• _PROBLEM DETAILS_: Count the lines in the entries below that mention the string "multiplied", then write that number by itself.

• _DATA EXTRACTS_:
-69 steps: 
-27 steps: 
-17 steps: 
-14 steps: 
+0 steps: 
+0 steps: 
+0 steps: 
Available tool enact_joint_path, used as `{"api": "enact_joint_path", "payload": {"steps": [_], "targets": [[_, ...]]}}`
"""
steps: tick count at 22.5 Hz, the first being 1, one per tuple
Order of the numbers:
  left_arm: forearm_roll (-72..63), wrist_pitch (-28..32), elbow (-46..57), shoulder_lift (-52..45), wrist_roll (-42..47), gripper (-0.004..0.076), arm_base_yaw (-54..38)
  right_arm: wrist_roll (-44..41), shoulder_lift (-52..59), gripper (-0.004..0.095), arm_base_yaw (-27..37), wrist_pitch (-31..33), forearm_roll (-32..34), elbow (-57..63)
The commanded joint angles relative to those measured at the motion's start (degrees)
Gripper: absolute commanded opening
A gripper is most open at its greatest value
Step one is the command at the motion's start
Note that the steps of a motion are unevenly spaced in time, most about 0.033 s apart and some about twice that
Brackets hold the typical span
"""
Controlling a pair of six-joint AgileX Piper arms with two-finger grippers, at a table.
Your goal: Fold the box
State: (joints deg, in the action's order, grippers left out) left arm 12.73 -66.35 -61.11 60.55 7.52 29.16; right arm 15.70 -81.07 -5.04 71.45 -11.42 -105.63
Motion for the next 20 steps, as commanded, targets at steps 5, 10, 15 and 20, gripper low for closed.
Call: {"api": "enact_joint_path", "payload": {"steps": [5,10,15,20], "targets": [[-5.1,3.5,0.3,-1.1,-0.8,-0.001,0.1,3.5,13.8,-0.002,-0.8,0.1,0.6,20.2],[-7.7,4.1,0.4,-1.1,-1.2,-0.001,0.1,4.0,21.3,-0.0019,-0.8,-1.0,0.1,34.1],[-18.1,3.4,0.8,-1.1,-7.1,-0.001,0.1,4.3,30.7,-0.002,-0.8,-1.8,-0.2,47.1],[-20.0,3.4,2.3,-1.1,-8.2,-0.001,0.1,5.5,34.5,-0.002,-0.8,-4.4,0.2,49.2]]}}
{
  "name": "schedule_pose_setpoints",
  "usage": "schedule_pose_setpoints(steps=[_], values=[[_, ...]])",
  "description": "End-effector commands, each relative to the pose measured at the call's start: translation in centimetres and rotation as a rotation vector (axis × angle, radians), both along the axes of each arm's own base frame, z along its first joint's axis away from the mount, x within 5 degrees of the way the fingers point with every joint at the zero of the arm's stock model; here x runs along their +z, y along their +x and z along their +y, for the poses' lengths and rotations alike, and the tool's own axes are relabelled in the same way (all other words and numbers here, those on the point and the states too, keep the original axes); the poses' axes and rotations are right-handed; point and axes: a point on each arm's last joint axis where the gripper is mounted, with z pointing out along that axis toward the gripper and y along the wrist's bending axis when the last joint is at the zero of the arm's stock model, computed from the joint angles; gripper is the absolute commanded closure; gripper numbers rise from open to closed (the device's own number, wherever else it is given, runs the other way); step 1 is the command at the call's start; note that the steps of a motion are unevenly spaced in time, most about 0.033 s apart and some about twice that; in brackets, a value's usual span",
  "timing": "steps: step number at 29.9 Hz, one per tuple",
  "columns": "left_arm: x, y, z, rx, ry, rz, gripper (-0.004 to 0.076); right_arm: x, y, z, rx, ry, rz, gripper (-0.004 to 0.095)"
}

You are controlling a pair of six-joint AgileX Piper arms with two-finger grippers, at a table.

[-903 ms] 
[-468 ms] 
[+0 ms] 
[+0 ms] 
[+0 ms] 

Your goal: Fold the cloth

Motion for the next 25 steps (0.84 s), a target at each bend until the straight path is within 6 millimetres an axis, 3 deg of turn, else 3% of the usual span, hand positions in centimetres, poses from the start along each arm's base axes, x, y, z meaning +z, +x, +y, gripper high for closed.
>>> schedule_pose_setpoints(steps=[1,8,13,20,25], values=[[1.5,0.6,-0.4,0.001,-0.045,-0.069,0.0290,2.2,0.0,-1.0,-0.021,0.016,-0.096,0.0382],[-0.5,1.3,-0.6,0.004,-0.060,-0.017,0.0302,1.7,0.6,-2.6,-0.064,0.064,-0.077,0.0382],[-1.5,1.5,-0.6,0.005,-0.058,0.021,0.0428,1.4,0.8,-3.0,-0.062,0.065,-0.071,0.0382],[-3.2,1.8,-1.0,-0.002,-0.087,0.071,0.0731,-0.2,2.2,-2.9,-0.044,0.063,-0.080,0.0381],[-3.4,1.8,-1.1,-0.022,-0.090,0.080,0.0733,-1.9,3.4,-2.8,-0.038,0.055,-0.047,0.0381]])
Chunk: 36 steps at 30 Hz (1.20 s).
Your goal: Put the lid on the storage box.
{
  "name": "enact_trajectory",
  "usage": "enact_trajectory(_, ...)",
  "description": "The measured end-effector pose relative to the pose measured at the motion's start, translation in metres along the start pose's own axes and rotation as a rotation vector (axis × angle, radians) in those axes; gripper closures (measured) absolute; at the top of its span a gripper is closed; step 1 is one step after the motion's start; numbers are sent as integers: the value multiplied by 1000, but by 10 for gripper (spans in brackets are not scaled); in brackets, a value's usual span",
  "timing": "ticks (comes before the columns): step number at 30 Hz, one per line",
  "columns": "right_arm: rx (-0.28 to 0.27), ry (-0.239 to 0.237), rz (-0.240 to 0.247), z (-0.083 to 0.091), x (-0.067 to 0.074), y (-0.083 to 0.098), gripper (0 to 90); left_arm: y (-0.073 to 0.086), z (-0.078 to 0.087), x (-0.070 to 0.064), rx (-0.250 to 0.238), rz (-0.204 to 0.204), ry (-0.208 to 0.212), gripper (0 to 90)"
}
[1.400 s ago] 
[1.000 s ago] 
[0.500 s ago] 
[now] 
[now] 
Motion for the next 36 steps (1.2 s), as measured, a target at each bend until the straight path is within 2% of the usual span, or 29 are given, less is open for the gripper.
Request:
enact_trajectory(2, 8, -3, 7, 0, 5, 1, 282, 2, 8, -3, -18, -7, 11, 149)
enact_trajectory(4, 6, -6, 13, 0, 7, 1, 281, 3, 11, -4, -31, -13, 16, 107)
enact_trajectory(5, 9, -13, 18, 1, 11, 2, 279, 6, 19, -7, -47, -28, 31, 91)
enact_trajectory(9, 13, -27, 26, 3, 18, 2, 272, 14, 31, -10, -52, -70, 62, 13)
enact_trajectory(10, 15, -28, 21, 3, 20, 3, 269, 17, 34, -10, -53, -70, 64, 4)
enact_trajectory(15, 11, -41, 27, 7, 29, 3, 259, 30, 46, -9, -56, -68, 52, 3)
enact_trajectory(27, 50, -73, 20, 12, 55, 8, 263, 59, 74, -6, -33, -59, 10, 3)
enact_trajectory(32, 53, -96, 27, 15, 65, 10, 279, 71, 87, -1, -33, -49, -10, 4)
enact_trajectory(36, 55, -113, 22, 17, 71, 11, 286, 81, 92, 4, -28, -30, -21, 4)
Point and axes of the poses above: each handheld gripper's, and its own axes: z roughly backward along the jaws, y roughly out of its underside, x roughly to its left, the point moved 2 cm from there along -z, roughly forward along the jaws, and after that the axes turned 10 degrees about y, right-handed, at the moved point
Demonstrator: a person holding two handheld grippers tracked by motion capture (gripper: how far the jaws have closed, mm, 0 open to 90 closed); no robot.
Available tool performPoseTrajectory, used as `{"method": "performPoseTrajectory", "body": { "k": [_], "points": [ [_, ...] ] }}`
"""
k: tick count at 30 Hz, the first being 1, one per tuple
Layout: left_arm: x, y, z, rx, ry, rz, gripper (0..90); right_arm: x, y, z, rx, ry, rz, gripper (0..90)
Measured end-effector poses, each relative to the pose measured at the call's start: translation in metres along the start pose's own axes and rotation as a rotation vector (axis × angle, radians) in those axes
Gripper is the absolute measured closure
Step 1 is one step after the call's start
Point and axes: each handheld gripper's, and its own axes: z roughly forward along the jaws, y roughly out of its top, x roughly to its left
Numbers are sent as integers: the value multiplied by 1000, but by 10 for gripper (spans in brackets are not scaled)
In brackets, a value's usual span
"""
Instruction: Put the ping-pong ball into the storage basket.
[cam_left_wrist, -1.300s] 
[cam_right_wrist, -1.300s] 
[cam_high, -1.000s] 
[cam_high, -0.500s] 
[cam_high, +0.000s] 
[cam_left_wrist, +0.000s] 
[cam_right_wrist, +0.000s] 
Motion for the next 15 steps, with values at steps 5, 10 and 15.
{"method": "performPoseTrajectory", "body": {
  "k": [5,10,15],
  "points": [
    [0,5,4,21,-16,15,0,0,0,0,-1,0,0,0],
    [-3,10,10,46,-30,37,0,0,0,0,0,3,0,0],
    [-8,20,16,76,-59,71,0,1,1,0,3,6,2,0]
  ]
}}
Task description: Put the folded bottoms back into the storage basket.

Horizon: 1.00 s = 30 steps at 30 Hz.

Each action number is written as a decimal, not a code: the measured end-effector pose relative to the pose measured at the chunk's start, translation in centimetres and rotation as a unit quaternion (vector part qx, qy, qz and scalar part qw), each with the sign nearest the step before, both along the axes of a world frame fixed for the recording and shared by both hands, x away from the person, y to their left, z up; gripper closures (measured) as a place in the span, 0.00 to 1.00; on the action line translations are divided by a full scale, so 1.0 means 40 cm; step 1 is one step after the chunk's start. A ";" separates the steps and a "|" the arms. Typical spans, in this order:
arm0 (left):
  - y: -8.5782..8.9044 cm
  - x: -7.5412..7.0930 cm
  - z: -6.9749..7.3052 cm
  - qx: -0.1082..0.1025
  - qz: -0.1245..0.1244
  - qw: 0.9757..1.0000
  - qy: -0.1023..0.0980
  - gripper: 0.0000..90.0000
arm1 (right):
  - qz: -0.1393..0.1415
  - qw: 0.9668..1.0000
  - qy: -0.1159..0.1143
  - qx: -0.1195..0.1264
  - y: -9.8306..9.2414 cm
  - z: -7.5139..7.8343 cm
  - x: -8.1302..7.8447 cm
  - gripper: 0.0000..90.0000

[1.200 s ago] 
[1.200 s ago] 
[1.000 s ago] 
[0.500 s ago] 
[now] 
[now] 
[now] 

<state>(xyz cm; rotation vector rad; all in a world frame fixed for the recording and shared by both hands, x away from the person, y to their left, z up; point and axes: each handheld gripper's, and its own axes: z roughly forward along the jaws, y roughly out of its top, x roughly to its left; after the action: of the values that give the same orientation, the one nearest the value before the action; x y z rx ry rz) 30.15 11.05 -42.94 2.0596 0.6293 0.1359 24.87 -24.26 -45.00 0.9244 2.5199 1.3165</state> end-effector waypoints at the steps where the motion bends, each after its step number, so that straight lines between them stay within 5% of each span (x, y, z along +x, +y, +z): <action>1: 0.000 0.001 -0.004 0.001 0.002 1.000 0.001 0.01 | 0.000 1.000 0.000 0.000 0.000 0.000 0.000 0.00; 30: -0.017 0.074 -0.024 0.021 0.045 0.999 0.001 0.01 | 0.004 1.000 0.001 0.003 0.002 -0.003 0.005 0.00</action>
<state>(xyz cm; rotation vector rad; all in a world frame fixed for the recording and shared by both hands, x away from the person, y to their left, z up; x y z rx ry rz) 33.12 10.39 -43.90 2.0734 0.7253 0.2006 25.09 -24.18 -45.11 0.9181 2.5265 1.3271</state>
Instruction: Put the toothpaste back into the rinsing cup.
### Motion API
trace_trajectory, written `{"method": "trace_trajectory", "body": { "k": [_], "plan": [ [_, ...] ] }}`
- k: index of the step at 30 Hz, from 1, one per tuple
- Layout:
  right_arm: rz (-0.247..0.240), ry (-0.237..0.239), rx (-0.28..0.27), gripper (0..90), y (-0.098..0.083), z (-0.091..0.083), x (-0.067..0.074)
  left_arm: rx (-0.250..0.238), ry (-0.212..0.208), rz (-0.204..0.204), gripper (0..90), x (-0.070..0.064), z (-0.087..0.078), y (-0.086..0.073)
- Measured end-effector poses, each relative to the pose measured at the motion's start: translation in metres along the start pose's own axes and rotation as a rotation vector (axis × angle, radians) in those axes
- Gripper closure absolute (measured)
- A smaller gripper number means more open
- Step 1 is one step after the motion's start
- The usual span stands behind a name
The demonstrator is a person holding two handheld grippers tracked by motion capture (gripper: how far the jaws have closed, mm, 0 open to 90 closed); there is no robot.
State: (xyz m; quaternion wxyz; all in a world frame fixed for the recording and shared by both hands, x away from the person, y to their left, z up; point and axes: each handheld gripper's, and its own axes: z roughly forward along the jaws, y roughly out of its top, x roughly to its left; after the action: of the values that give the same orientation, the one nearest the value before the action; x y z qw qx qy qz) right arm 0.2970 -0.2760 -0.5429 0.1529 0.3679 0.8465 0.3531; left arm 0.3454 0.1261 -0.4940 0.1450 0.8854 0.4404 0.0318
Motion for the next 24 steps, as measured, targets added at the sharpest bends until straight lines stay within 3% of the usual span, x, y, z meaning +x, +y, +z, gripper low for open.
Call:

• _SOLVED PROBLEM_: 2